Peas are indigenous to locations that receive a substantial amount of precipitation; thus, they require less water to flourish.
In addition, pea crops typically require little irrigation and are rotated by farmers. This aids in the organic fixation of nitrogen in the soil and reduces the need for fertilizer.
Moreover, unlike soybeans, peas are not presently genetically engineered for herbicide resistance. According to the business Ripple, its pea milk produces 86% fewer greenhouse gas emissions than almond milk.
One may claim that soy milk was the first plant-based milk. It has been around longer than other alternatives and is more popular because of a flavor, texture, and nutritional profile that are most comparable to those of cow’s milk.
Soybeans come from Asia, but they are now grown all over the world, with a lot of fields in the Midwest of the United States. Most of these fields are used to make animal feed.
To make soy milk, the beans are usually crushed, the insoluble fiber is taken out, and then other ingredients, such as vitamins, are added.
Pistachio milk is a latecomer to the party, but right now it’s getting a lot of attention.
Because the rich, small nuts provide a convincing milk-like flow that is a nice complement to your coffee and froths up like genuine cream when creating a latte, they are a popular alternative to milk. Tache and Elmhurst both produce pistachio milk.
As for health, pistachios are popular not only because they are rich in protein and fiber but also because they contain micronutrients and must-have essential vitamins and minerals, such as calcium and zinc, making the 92 calories in a cup of this nut milk well worth it.
If you are picking your plant-based milk based only on its environmental friendliness, you should know that pistachios use half as much water as almonds and are on par with oats as ecologically benign crops.
Plant-based milks, according to research, have a significantly lower environmental impact than dairy milk. However, they are not entirely without consequence.

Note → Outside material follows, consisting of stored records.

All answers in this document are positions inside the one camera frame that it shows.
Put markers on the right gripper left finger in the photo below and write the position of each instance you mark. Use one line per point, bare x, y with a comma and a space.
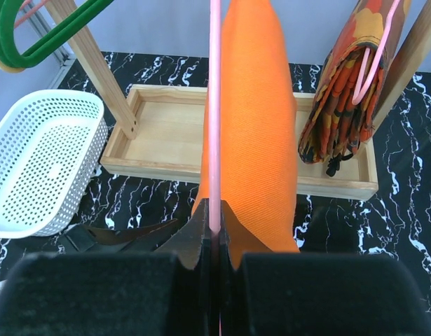
162, 291

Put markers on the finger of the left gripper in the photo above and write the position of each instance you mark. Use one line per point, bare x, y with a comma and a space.
87, 239

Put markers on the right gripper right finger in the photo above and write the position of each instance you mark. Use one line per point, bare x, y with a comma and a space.
267, 293

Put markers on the orange trousers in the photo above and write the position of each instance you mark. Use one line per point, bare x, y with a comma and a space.
258, 141

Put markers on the pink wire hanger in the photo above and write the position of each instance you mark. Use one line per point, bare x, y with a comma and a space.
214, 175
364, 80

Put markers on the camouflage patterned trousers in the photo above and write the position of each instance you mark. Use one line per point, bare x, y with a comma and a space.
336, 127

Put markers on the white perforated plastic basket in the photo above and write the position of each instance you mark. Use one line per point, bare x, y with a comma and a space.
50, 143

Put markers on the wooden clothes rack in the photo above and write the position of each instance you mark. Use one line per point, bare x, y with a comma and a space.
159, 129

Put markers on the pink wire hangers left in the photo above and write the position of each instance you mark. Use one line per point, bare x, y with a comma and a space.
29, 13

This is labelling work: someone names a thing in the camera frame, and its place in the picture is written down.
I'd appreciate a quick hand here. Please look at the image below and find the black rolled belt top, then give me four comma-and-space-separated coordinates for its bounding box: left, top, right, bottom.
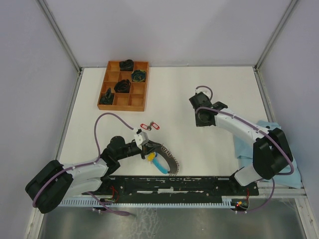
119, 59, 134, 72

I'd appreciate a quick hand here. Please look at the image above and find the red tag key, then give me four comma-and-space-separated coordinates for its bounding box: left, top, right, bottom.
140, 123, 150, 130
149, 121, 160, 130

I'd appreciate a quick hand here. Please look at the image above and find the aluminium frame post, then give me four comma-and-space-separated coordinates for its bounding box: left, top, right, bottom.
36, 0, 82, 72
254, 0, 300, 71

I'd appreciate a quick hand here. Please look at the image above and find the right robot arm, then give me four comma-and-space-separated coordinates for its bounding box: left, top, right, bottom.
189, 92, 295, 195

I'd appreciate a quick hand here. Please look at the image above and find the light blue cloth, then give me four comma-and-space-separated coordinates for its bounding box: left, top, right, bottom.
233, 120, 302, 189

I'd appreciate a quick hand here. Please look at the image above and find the red tag key right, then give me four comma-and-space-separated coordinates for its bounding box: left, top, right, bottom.
149, 121, 160, 130

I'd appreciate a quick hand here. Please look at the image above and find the left aluminium frame post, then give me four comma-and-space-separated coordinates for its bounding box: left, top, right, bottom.
36, 0, 82, 72

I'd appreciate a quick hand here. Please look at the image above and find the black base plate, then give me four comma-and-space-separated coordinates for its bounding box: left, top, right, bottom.
92, 176, 259, 203

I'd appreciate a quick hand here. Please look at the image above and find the white cable duct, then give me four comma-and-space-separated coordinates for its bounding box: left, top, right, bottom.
59, 197, 234, 209

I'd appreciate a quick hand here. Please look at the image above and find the green blue rolled belt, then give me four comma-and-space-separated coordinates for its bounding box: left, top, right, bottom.
131, 70, 147, 83

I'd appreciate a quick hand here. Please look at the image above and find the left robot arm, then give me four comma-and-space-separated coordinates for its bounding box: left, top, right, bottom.
25, 136, 161, 214

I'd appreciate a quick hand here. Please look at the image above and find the red tag key left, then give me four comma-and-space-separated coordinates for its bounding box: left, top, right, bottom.
140, 123, 150, 130

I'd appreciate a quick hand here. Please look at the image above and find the wooden compartment tray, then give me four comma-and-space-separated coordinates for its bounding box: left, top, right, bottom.
97, 59, 149, 112

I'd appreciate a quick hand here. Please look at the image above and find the black green rolled belt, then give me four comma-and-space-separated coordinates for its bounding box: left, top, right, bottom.
99, 88, 115, 105

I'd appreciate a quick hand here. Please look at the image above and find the black rolled belt middle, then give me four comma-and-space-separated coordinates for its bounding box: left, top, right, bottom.
114, 79, 131, 93

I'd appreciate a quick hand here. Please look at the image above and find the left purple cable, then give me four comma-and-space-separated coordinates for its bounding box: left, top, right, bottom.
32, 112, 137, 216

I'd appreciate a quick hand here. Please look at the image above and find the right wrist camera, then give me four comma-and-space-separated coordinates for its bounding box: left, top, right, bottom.
202, 91, 211, 98

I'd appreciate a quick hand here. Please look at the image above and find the right aluminium frame post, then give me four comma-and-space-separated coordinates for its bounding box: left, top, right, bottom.
254, 0, 300, 71

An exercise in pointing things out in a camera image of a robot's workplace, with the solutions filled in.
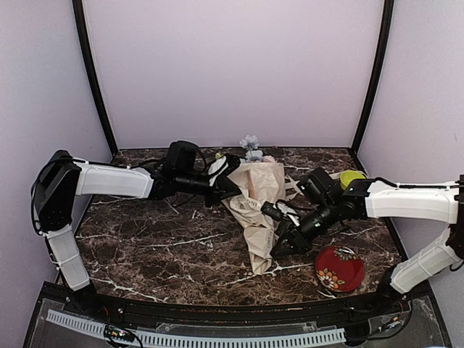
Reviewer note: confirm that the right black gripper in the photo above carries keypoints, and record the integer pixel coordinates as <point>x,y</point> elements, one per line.
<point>299,245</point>

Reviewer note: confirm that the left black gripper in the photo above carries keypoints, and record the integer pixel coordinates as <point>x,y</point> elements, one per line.
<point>222,190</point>

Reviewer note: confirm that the white printed ribbon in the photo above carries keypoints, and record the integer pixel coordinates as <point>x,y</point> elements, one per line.
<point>291,191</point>

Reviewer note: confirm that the beige wrapping paper sheet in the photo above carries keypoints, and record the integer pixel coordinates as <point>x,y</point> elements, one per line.
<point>259,182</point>

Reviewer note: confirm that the blue fake flower stem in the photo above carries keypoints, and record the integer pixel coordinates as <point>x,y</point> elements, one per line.
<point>250,144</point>

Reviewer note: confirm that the pink fake rose stem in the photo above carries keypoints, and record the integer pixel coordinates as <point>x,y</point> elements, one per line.
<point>269,159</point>

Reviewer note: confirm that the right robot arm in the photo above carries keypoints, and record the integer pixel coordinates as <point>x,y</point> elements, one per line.
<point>425,205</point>

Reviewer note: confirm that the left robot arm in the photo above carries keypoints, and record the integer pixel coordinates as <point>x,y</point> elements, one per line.
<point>66,180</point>

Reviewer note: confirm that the red floral plate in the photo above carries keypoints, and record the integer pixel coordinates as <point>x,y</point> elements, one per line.
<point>339,269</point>

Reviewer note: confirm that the yellow-green cup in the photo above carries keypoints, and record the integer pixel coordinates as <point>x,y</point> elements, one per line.
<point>349,176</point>

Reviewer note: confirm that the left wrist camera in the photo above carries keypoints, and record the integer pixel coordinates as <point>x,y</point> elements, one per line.
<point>222,166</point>

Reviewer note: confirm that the left black frame post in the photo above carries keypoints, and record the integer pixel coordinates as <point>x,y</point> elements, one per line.
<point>91,73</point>

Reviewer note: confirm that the black frame post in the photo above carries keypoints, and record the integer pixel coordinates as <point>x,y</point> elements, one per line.
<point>375,76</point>
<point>91,73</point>

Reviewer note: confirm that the black front table rail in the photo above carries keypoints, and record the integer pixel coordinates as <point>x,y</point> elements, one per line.
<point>339,312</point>

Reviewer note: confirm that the white slotted cable duct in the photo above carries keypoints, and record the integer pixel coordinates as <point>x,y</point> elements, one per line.
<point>194,336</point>

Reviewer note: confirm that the right black frame post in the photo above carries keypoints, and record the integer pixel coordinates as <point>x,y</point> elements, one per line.
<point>375,76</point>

Until more research is done, the most important factor in choosing the most environmentally friendly option may be what is most important to you.
Different types of plant milk have different effects on water use, land use, and greenhouse gas emissions.
Almonds look to demand the most water, oats are particularly land-intensive, and rice generates excessive greenhouse emissions, according to current statistics. Consider trying coconut, hemp, or pea milks as alternatives.
In the meanwhile, you may reduce your influence on the environment by selecting plant milks packed in recyclable materials and by purchasing organic produce wherever it is available.
You may even create plant milk at home to have greater control over its production.